Just as I’m heading into a board meeting, my phone rings and I see that it’s her. I stop walking and move to the side of the hallway outside the conference room. "Evie."

"Hi, Jake," she says, sounding a little unsure. I exhale. God, just to hear her voice feels so damn good.

"Listen, I'm running into a meeting so I can only talk for a minute but I'd like to take you to dinner tonight."

"Oh," she says, sounding surprised. "Um, I–"

"Evie, it's a yes or yes question," I say jokingly.

I hear the smile in her voice as she says, "I – yes, that will work."

Thank God. I grin. "Great. I'll pick you up at seven."

"Um–"

"See you tonight, Evie," I say, hanging up quickly, not giving her a second to back out. Everyone looks up at me curiously as I walk into the conference room. I realize I have a stupid grin on my face and school my expression. Focus! But, is this real? Did I really just say, "See you tonight, Evie?" It takes effort not to grin through the whole damn meeting.

**********

I leave work at five and head to the gym for a quick workout. I’m showered and dressed by six thirty. I know it’s too early to leave, but despite the vigorous workout, I’m so restless I’m pacing the floor of my condo. Fuck it. I’m going to be early but I don’t care. I’m over eager to see Evie and I realize that, but I don’t plan to hide from her the fact that I want her. At this point, I think I’m probably incapable of playing it too cool. I don’t want to scare her off but I also want her to know that I’m into her. I’m pretty sure she’s at least attracted to me and for now, that’s enough to give me the confidence to move forward. I’m a twenty-three year old man who feels like he’s going on his first date. I have to chuckle at myself. But this is Evie. This thought both comforts and scares the shit out of me.
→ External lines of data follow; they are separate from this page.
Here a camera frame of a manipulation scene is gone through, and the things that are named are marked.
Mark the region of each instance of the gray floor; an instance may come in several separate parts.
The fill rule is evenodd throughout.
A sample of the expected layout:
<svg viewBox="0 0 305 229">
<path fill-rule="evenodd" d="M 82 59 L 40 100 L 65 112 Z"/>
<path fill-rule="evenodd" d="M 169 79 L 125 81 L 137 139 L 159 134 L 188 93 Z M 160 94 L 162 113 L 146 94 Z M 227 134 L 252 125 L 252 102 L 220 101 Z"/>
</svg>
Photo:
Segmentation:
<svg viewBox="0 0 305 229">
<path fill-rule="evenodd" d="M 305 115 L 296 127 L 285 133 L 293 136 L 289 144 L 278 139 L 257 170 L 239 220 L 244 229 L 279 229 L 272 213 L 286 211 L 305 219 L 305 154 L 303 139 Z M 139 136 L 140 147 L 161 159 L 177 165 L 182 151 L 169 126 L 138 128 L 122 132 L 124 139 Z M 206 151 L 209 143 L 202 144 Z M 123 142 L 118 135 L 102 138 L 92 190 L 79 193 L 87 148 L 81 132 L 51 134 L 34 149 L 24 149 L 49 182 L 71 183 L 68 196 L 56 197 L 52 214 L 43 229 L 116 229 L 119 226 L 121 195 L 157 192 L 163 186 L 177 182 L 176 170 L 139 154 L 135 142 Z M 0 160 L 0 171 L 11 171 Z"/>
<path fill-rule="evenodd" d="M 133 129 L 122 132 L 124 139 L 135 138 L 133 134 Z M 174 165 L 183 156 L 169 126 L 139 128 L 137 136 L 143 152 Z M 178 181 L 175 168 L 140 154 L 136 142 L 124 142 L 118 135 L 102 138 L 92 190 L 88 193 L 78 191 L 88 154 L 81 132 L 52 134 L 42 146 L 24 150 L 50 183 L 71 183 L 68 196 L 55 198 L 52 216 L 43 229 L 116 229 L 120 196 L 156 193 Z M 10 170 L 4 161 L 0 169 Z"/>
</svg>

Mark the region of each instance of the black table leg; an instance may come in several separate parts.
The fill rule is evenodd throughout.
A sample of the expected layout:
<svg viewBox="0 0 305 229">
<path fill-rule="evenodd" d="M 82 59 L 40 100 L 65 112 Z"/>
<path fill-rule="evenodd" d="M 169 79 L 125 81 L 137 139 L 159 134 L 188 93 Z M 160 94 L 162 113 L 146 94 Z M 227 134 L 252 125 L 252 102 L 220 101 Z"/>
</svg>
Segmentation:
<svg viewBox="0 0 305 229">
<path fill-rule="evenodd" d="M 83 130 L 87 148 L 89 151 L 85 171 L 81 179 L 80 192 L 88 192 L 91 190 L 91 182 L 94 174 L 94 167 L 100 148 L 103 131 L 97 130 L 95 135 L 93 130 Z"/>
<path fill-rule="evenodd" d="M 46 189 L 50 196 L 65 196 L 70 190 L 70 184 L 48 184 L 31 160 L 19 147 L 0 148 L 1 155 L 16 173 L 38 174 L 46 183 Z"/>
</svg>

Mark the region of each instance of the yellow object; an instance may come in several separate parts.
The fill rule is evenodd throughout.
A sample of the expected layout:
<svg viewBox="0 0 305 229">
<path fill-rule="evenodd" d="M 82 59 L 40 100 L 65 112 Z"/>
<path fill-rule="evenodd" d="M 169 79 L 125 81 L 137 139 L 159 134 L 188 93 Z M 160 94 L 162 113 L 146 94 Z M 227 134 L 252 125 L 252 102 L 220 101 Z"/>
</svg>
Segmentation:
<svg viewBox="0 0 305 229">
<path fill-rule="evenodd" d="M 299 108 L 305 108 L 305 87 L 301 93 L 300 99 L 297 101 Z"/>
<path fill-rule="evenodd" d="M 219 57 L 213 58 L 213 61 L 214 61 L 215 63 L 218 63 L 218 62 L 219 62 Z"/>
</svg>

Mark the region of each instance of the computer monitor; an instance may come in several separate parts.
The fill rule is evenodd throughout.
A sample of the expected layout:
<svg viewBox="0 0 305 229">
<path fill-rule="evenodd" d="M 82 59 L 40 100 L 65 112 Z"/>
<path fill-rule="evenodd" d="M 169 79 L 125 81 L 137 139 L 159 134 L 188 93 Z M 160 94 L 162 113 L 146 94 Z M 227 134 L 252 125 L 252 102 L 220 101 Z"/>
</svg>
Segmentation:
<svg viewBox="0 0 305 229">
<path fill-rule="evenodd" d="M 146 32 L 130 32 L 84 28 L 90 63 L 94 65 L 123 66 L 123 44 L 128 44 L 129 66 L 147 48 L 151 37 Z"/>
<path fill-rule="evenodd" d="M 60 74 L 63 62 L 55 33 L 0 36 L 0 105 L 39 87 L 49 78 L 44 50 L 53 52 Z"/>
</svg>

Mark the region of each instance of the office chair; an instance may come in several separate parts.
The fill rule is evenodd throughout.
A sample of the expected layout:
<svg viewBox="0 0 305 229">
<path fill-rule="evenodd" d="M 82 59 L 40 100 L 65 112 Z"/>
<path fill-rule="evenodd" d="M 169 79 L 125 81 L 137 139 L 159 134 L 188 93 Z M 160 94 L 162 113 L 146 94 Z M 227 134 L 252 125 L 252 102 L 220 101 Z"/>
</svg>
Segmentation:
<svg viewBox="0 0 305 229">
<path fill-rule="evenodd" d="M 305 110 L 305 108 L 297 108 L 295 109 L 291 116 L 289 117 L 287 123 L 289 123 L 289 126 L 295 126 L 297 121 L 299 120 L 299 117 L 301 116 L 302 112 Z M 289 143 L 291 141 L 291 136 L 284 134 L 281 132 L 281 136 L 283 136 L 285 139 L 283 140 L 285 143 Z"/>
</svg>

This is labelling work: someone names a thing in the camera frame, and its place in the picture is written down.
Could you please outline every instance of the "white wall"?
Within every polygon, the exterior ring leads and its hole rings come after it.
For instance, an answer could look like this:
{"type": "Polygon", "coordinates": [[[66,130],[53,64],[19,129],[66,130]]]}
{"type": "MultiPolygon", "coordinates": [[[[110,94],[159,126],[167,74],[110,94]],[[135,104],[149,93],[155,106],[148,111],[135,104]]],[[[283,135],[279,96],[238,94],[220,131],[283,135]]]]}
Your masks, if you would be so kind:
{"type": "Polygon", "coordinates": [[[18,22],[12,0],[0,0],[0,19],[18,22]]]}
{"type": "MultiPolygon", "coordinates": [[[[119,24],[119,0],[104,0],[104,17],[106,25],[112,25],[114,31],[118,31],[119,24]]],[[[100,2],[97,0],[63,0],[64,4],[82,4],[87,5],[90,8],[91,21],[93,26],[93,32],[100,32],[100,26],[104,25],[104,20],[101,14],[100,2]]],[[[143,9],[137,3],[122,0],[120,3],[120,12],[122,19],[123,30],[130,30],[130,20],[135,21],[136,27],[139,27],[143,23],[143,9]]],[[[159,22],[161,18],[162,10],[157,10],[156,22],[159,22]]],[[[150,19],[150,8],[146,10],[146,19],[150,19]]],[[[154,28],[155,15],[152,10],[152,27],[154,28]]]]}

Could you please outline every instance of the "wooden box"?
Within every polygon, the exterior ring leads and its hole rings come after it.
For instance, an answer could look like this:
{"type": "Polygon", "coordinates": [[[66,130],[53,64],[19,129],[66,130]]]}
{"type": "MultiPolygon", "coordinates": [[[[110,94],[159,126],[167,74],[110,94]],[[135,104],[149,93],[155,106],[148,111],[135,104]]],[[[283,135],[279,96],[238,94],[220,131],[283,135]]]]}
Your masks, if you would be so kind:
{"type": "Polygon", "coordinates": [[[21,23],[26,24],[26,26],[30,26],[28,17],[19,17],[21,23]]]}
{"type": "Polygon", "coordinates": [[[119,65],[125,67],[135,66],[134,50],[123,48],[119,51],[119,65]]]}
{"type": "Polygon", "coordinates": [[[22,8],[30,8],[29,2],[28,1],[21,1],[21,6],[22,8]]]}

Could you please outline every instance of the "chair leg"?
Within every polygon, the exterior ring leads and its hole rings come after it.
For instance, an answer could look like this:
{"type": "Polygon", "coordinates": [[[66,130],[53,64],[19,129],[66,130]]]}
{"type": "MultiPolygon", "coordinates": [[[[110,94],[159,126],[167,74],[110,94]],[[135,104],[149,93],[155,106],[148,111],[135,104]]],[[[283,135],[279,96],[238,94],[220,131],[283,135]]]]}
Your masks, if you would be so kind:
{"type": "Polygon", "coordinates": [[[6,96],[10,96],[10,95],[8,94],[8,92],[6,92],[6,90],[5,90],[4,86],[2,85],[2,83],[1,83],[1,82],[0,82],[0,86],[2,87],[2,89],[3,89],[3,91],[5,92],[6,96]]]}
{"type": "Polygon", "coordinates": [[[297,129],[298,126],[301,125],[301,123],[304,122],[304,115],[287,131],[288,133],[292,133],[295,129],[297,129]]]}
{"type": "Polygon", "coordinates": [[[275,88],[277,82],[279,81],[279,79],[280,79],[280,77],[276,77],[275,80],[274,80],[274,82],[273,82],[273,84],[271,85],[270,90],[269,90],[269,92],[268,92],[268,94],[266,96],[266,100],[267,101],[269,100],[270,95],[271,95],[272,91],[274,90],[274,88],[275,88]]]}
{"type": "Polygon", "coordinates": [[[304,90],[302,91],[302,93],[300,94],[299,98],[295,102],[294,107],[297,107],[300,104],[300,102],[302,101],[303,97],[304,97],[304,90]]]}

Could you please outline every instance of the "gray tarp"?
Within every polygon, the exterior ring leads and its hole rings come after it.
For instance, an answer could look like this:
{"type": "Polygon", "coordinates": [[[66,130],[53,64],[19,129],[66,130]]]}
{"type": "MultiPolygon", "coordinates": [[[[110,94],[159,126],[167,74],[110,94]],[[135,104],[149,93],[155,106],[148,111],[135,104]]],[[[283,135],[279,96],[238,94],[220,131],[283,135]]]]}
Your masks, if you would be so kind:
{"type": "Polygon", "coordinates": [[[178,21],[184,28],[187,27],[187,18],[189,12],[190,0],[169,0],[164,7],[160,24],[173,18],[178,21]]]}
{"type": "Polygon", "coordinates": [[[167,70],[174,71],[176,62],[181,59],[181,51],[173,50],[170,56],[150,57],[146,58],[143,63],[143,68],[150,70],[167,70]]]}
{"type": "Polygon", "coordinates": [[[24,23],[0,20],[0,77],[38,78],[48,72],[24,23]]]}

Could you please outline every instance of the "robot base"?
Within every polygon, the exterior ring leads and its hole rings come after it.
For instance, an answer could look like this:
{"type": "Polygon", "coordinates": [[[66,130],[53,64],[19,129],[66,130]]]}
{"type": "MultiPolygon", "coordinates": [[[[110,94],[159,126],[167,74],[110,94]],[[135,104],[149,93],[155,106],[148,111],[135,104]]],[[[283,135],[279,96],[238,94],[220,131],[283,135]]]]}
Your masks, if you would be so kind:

I tried to date a few women over the years. It never felt right to me to have purely physical relationships. That was nothing that ever brought me satisfaction on any level. But despite the fact that I gave it a shot once or twice, I always ended up feeling even worse about attempting to form an emotional relationship with someone. A physical relationship was one thing, but an emotional attachment always left me feeling the guiltiest of all, as if that was the ultimate betrayal to Evie. Not only was I left with an emptiness after each "date," but I was left disinterested as well, which made me feel shitty as hell on several different levels. No one ever came close to making me feel like Evie did. I was destined to compare every woman I met for the rest of my life to the girl who still owned my heart. It wasn’t fair to anyone. After a couple dating attempts, I threw in the towel and vowed that I’d never be close to anyone again. I had betrayed Evie, and I deserved to live a life of loneliness. I wanted to live a life of loneliness.